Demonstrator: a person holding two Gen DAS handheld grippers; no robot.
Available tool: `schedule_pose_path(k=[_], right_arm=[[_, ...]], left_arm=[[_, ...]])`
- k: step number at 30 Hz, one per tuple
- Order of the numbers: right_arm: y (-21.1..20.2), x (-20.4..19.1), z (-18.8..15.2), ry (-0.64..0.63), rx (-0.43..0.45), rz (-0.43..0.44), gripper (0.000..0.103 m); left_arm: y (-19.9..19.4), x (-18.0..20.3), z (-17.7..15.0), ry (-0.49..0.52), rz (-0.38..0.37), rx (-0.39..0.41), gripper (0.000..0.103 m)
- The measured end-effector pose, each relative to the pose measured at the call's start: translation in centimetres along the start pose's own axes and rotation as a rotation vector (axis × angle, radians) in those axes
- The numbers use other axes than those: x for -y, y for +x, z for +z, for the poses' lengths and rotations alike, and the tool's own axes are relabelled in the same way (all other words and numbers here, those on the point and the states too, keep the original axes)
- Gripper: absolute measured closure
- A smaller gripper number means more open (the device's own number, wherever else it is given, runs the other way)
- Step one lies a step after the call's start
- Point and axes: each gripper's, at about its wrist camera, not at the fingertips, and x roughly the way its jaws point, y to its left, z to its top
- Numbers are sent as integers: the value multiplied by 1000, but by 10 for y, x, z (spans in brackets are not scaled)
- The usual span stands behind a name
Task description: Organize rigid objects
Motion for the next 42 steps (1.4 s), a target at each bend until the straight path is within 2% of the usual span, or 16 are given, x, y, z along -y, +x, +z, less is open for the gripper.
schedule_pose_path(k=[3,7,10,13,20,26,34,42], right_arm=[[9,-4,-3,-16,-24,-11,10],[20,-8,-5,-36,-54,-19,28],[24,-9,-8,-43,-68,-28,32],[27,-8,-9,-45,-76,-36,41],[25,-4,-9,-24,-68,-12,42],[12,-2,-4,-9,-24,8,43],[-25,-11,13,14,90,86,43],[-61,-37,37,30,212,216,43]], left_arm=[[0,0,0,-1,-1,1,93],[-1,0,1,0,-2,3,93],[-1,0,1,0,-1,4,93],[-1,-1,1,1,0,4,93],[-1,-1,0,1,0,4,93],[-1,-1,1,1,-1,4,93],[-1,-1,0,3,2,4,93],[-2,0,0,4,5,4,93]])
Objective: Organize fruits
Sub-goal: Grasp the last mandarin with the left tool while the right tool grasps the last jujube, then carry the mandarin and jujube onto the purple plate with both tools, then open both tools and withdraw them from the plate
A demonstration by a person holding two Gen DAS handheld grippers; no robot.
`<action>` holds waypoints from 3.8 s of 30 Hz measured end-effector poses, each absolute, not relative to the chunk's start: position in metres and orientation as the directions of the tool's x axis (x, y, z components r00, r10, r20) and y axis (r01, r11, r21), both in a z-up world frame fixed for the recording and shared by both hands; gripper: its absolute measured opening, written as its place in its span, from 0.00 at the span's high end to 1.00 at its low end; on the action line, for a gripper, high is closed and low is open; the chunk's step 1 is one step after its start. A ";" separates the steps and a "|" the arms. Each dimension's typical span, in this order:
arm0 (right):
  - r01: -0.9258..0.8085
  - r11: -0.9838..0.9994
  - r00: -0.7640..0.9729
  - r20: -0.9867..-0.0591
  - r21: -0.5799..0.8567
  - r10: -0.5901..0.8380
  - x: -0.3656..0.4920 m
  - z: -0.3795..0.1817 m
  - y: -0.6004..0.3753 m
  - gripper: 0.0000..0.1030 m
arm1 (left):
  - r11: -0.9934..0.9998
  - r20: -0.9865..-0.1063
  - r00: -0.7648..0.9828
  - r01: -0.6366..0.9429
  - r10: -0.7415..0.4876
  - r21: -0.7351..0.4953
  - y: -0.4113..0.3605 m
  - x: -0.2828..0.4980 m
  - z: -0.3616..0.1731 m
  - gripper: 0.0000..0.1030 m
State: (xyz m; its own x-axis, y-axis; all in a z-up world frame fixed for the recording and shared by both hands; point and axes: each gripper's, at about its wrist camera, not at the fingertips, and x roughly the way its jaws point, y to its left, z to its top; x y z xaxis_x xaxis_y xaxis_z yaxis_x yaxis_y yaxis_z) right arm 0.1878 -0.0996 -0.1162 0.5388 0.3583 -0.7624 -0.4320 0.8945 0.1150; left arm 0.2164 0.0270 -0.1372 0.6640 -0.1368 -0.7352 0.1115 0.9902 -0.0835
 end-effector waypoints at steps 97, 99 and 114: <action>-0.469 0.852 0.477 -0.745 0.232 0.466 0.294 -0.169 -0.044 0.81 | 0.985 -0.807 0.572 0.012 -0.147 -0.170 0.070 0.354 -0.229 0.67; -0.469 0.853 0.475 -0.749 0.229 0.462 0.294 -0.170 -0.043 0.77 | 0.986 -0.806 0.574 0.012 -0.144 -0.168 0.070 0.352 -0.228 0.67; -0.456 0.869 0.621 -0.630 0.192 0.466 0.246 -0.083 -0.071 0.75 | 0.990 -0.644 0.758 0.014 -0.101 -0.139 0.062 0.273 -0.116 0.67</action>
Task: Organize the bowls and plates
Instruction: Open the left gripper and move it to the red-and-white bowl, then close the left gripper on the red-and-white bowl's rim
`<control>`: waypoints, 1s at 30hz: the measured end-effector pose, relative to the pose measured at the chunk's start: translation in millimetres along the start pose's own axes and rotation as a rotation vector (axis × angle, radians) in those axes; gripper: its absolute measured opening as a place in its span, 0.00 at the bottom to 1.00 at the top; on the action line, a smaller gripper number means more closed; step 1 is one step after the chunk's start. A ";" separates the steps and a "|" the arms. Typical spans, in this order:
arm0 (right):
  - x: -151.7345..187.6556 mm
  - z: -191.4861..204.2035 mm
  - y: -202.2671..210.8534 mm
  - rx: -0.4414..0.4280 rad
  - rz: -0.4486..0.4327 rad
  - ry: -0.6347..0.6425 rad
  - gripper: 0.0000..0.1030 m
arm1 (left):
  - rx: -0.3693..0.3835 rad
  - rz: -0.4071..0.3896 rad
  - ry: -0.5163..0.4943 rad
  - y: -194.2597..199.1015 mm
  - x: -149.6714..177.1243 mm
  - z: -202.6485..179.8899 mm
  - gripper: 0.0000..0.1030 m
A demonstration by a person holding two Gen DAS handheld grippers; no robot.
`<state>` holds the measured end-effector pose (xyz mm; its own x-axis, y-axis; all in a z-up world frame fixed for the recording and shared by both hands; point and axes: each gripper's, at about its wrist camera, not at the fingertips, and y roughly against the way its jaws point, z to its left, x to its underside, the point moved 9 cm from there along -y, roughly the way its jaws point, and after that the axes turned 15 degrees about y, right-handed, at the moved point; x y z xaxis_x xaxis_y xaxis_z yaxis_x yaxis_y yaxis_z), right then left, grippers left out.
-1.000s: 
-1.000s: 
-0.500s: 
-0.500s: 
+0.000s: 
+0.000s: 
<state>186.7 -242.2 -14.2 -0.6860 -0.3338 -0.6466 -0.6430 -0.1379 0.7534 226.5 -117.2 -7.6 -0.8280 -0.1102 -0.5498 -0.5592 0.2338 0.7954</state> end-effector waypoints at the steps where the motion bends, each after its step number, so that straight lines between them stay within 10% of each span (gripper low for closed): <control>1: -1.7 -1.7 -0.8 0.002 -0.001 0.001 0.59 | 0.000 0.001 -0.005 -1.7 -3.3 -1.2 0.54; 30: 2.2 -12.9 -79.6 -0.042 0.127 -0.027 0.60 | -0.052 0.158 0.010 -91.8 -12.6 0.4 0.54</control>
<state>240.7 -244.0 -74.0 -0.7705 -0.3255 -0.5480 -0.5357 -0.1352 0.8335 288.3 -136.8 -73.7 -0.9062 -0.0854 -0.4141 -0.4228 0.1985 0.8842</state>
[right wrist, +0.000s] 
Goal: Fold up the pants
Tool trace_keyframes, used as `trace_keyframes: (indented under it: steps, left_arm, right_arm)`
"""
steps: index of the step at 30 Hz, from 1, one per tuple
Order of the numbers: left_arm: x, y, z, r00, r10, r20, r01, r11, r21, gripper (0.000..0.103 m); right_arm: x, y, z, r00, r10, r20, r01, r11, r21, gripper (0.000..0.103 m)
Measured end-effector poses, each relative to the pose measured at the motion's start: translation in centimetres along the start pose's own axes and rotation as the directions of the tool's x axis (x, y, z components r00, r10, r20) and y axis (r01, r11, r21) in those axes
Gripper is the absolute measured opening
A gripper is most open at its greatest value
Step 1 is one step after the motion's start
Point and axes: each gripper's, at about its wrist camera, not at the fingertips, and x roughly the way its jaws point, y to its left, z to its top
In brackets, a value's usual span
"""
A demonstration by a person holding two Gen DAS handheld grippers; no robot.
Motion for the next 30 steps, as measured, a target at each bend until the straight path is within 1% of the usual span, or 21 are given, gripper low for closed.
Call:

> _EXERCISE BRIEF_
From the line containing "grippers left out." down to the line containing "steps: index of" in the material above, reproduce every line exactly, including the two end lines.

> _ANSWER SECTION_
`<state>` holds the measured end-effector pose (xyz mm; its own x-axis, y-axis; all in a z-up world frame fixed for the recording and shared by both hands; point and axes: each gripper's, at about its wrist camera, not at the fingertips, and y roughly against the way its jaws point, z to its left, x to its underside, the point moved 9 cm from there along -y, roughly the way its jaws point, and after that the axes turned 15 degrees about y, right-handed, at the moved point; x y z xaxis_x xaxis_y xaxis_z yaxis_x yaxis_y yaxis_z), right then left, grippers left out.
-1.000s: 
-1.000s: 
-0.500s: 
-0.500s: 
+0.000s: 
+0.000s: 
<state>186.7 -242.2 -14.2 -0.6860 -0.3338 -0.6466 -0.6430 -0.1379 0.7534 226.5 -117.2 -7.6 -0.8280 -0.1102 -0.5498 -0.5592 0.2338 0.7954</state> end-effector waypoints at the steps where the motion bends, each after its step number, so that straight lines between them stay within 10% of each span (gripper low for closed): <control>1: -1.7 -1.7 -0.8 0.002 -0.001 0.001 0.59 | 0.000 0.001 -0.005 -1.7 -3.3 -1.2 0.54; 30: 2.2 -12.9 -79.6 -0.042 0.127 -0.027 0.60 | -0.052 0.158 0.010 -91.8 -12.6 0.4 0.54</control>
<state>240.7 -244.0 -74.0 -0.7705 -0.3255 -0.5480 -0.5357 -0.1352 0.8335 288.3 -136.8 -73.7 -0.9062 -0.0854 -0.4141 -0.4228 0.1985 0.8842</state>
[right wrist, +0.000s] 
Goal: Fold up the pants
Tool trace_keyframes, used as `trace_keyframes: (indented under it: steps, left_arm, right_arm)`
"""
steps: index of the step at 30 Hz, from 1, one per tuple

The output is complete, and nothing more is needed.